Fig. 7: Knockdown of LFPRLR in malignant human B cells reduces BCL2 and MYC expression.

a PRL secretion level by ELISA and b viable cell number after treatment with rabbit anti-PRL or rabbit normal serum, assessed by MTS assay in malignant human B-cell lines. P-values by unpaired t test at different concentrations of anti-PRL or normal serum in b: SU-DHL-6 (P = 0.0009 in 1:1600 and P < 0.0001 in 1:800, 1:400, 1:200, 1:100 and 1:50), Karpas-422 (P = 0.0283 in 1:1600, P = 0.0016 in 1:800, P = 0.0004 in 1:200 and P < 0.0001 in 1:400, 1:100 and 1:50), VAL (P = 0.0066 in 1:1600, P = 0.0178 in 1:100 and P = 0.0002 in 1:50) and OCI-LY18 (P = 0.0253 in 1:1600, P = 0.0007 in 1:800, P = 0.0051 in 1:100, P = 0.0007 in 1:50). P-values were calculated by unpaired t test (±SD). P values for 1:50 are indicated in the figure. ns non-significant. c, d LFPRLR mRNA levels and expression of MYC, BCL2 and PRL transcripts in malignant human B-cell lines (Karpas-422, SU-DHL-6, VAL and OCI-LY18) treated with 73 nM of control SMO or LFPRLR SMO for 48 h. Each qPCR sample was run in 3 technical replicates. One representative of 3 independent experiments is shown. UBB was used as the house keeping gene in qPCR. P-values are calculated by unpaired t test from 3 technical replicates (±SEM). Cell lines highly sensitive to low concentration (73 nM) of LFPRLR SMO are shown in (c) and cell lines less sensitive to LFPRLR SMO at 73 nM are shown in d. e, f Immunoblotting to compare the expression of MYC and BCL2 proteins in human DLBCL cell lines (Karpas-422, SU-DHL-6, VAL, and OCI-LY18) treated with 73 nM of control SMO or LFPRLR SMO for 48 h.
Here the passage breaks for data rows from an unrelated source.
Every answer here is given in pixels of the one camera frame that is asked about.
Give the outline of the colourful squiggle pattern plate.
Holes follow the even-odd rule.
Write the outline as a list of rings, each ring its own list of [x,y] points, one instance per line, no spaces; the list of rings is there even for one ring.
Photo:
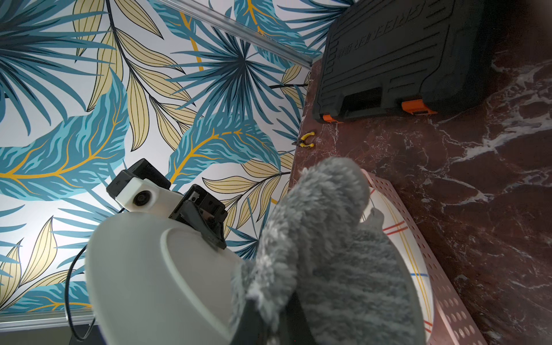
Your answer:
[[[240,263],[169,218],[103,221],[85,258],[86,287],[108,344],[229,344],[231,274]]]

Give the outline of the grey striped microfibre cloth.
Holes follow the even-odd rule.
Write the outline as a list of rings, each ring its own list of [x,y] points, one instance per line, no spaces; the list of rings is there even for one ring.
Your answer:
[[[363,218],[370,185],[349,158],[305,169],[275,207],[253,260],[231,279],[234,336],[253,300],[280,344],[280,313],[297,293],[316,344],[425,344],[423,315],[404,261],[376,208]]]

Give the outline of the white plaid line plate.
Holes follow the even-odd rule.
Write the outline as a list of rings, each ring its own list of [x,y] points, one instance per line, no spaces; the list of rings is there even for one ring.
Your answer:
[[[423,315],[425,339],[428,341],[433,334],[436,312],[425,255],[418,245],[419,236],[415,233],[410,214],[404,207],[395,205],[398,198],[388,195],[387,192],[376,188],[370,189],[370,204],[365,209],[363,218],[367,218],[373,208],[382,212],[382,231],[398,250],[411,276]]]

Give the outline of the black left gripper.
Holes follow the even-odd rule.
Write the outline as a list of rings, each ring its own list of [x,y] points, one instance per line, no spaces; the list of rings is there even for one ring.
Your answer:
[[[192,185],[169,216],[192,227],[213,248],[225,250],[224,222],[228,216],[225,205],[203,189]]]

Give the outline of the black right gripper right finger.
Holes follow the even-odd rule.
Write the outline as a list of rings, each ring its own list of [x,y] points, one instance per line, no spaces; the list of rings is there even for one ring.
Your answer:
[[[297,293],[280,313],[277,335],[281,345],[316,345]]]

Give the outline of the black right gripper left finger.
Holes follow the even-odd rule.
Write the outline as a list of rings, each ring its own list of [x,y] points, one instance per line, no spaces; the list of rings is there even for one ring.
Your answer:
[[[230,345],[266,345],[270,330],[253,300],[247,300]]]

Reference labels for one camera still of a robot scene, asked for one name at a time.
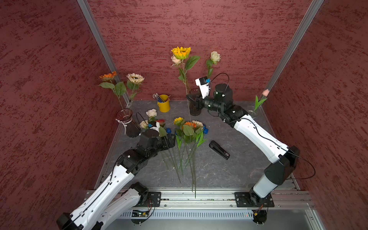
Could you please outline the cream gerbera flower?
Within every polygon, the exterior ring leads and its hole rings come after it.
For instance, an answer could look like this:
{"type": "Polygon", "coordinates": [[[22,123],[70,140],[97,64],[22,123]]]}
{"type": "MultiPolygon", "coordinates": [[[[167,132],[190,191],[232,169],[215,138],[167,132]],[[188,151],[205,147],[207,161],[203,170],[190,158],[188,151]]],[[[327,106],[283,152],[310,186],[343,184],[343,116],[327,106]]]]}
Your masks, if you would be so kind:
{"type": "Polygon", "coordinates": [[[129,96],[128,108],[131,108],[136,95],[139,93],[140,86],[143,84],[145,78],[140,74],[130,73],[127,75],[127,87],[131,90],[129,96]]]}

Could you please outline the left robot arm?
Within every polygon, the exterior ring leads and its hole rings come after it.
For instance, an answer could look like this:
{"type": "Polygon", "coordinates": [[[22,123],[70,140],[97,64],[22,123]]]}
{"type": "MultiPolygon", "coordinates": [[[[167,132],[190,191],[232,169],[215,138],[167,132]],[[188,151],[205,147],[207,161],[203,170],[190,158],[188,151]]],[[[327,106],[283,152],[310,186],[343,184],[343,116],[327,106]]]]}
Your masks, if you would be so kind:
{"type": "Polygon", "coordinates": [[[139,205],[148,205],[148,189],[137,182],[118,199],[116,195],[149,159],[160,151],[175,146],[176,136],[171,133],[160,135],[155,129],[147,129],[140,135],[137,146],[122,153],[112,172],[105,181],[72,213],[63,213],[57,220],[61,230],[105,230],[122,213],[139,205]]]}

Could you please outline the pink tulip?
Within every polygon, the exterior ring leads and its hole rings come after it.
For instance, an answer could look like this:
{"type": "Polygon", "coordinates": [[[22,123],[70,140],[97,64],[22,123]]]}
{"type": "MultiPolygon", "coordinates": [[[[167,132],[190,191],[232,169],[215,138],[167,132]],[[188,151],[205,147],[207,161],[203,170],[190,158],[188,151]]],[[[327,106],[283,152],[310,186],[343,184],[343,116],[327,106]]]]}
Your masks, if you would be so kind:
{"type": "Polygon", "coordinates": [[[255,107],[254,111],[256,111],[266,100],[270,93],[270,90],[266,89],[262,92],[261,97],[255,96],[255,107]]]}

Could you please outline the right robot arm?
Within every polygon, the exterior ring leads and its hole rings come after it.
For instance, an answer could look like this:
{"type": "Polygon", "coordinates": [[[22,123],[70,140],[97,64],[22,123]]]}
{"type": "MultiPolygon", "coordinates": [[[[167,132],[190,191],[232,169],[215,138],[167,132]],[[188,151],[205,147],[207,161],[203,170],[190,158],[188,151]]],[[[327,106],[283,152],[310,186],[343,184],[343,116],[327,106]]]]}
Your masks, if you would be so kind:
{"type": "Polygon", "coordinates": [[[227,84],[216,85],[213,97],[209,96],[208,84],[199,87],[201,93],[186,95],[196,110],[205,108],[217,112],[224,123],[245,135],[270,161],[262,177],[249,191],[249,202],[260,206],[296,169],[299,149],[278,141],[259,126],[245,109],[234,104],[232,89],[227,84]]]}

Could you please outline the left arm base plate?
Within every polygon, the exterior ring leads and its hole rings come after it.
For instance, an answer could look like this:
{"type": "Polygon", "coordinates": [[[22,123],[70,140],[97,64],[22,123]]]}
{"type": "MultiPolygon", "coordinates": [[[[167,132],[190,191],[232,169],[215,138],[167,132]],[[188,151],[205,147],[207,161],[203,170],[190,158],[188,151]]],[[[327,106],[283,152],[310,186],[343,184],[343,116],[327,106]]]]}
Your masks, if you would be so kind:
{"type": "Polygon", "coordinates": [[[145,192],[141,195],[137,207],[148,207],[148,205],[153,207],[159,207],[161,203],[161,192],[145,192]]]}

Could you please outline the orange gerbera flower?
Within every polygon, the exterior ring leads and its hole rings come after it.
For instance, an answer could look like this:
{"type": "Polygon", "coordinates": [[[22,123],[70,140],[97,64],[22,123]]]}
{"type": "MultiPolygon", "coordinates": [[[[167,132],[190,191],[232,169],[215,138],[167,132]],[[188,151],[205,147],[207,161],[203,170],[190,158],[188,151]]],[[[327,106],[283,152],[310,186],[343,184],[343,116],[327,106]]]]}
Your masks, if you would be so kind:
{"type": "Polygon", "coordinates": [[[112,90],[113,94],[117,97],[121,108],[124,109],[125,107],[123,106],[120,98],[126,93],[127,89],[122,81],[117,82],[115,80],[116,76],[117,72],[115,71],[112,73],[99,76],[99,79],[102,81],[102,83],[100,83],[99,86],[104,89],[112,90]]]}

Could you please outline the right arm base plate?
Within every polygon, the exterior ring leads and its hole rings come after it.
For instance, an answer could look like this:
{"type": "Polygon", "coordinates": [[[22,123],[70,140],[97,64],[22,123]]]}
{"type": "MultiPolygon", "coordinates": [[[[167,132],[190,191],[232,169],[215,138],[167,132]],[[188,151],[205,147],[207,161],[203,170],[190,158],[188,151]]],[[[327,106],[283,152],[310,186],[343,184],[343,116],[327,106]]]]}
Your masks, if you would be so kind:
{"type": "Polygon", "coordinates": [[[253,192],[235,192],[235,202],[238,208],[274,208],[275,204],[271,194],[269,193],[266,197],[260,198],[256,193],[253,192]]]}

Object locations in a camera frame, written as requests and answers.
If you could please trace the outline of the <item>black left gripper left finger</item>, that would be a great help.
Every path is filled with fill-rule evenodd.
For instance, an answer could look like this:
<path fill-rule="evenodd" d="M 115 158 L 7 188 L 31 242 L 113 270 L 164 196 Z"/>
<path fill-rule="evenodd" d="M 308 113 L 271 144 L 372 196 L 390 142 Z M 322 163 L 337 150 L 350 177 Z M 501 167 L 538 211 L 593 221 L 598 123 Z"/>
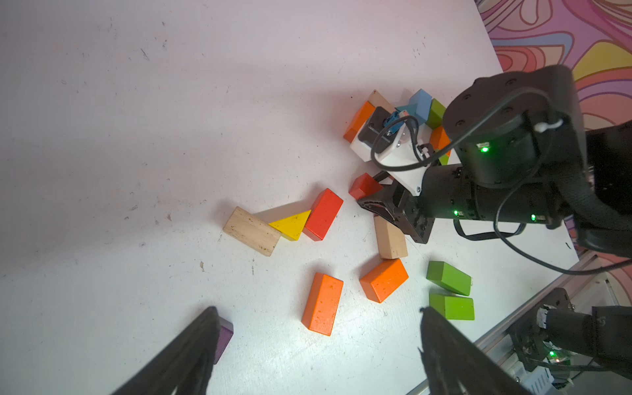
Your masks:
<path fill-rule="evenodd" d="M 116 394 L 205 394 L 220 336 L 217 308 L 204 309 Z"/>

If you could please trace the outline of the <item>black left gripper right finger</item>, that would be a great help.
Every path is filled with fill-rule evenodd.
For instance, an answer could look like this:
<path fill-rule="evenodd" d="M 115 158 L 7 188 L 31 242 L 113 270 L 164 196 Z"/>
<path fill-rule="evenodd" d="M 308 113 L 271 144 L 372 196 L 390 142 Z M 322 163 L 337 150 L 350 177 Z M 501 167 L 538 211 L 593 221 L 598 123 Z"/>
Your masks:
<path fill-rule="evenodd" d="M 420 353 L 431 394 L 528 393 L 437 310 L 421 312 Z"/>

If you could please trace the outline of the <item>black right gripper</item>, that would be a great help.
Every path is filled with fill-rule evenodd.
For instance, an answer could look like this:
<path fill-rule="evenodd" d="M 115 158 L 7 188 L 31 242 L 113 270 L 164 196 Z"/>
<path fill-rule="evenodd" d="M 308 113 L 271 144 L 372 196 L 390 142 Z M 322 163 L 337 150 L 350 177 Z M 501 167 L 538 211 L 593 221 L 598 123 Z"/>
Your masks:
<path fill-rule="evenodd" d="M 358 200 L 361 208 L 395 225 L 418 244 L 427 244 L 435 220 L 427 217 L 418 198 L 399 182 L 383 186 L 380 191 Z"/>

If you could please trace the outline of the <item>natural wood block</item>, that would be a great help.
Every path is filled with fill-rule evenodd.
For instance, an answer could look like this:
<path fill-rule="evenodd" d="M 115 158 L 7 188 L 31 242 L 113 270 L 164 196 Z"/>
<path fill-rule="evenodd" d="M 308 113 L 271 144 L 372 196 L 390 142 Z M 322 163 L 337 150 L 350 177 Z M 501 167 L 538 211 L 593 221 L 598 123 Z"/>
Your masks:
<path fill-rule="evenodd" d="M 375 234 L 380 257 L 383 259 L 397 259 L 408 256 L 406 237 L 395 225 L 375 216 Z"/>
<path fill-rule="evenodd" d="M 367 101 L 373 105 L 373 107 L 382 107 L 388 111 L 388 113 L 392 114 L 396 111 L 396 108 L 385 99 L 377 90 L 373 90 L 373 92 L 368 97 Z"/>
<path fill-rule="evenodd" d="M 270 257 L 281 239 L 281 232 L 263 222 L 255 215 L 237 207 L 231 214 L 223 231 L 239 242 Z"/>

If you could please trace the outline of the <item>red block pair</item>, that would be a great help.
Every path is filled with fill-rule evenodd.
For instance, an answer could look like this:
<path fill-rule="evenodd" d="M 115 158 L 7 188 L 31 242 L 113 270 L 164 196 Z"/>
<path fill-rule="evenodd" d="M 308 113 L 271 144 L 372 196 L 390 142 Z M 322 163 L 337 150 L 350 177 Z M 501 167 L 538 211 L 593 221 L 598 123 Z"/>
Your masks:
<path fill-rule="evenodd" d="M 372 194 L 383 189 L 383 185 L 376 181 L 372 176 L 364 173 L 358 176 L 352 183 L 349 189 L 349 194 L 355 199 L 359 200 L 366 198 Z"/>
<path fill-rule="evenodd" d="M 323 241 L 331 228 L 343 200 L 331 189 L 324 189 L 311 207 L 303 233 L 313 241 Z"/>

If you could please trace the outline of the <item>green block top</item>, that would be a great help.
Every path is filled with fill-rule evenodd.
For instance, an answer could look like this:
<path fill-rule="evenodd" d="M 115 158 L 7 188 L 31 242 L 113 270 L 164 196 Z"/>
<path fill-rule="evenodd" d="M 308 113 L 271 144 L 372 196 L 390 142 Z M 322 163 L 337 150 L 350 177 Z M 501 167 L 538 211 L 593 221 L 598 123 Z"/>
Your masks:
<path fill-rule="evenodd" d="M 442 105 L 436 98 L 433 98 L 426 124 L 432 129 L 439 128 L 443 123 L 445 111 L 445 106 Z"/>

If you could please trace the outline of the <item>light blue long block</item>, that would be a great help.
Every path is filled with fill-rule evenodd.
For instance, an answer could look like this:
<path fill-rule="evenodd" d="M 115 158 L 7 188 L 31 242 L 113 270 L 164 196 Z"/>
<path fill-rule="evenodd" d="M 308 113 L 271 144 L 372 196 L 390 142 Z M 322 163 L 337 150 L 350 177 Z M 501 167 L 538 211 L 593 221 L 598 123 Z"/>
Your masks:
<path fill-rule="evenodd" d="M 426 123 L 429 118 L 433 97 L 423 89 L 411 96 L 408 101 L 409 114 L 414 115 L 419 123 Z"/>

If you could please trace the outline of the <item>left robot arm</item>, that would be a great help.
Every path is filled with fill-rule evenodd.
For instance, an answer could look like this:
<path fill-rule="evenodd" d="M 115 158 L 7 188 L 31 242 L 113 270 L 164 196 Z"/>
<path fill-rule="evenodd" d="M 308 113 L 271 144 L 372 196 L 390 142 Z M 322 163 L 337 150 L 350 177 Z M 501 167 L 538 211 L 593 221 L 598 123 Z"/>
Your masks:
<path fill-rule="evenodd" d="M 464 337 L 435 309 L 424 308 L 421 360 L 432 394 L 525 394 L 527 390 Z M 560 370 L 612 371 L 631 376 L 631 308 L 594 306 L 581 314 L 538 304 L 521 317 L 535 335 L 563 350 L 594 358 L 595 365 Z M 220 336 L 214 306 L 204 309 L 118 394 L 204 394 L 212 377 Z"/>

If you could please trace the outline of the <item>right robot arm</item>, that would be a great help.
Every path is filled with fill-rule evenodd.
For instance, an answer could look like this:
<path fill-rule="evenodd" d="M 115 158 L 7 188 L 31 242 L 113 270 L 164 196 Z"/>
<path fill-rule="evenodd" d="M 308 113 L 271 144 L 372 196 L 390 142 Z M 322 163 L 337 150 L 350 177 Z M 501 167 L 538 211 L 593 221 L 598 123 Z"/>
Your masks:
<path fill-rule="evenodd" d="M 358 204 L 417 243 L 437 219 L 489 222 L 472 240 L 509 244 L 502 222 L 571 218 L 579 246 L 631 264 L 631 125 L 584 128 L 566 66 L 479 78 L 437 115 L 376 107 L 357 137 L 375 182 L 392 179 Z"/>
One representative of 3 independent experiments is shown. β-actin was used as the loading control in immunoblotting. Cell lines highly sensitive to low concentration (73 nM) of LFPRLR SMO are shown in e and cell lines less sensitive to LFPRLR SMO at 73 nM are shown in f. g Signaling of PRL through the LF/IFPRLR induces the expression of MYC and BCL2 in overt human DLBCL and B-ALL, thereby promoting malignant B-cell growth and survival. LFPRLR SMO thus represents a promising candidate to treat these malignancies. g was created with BioRender.com.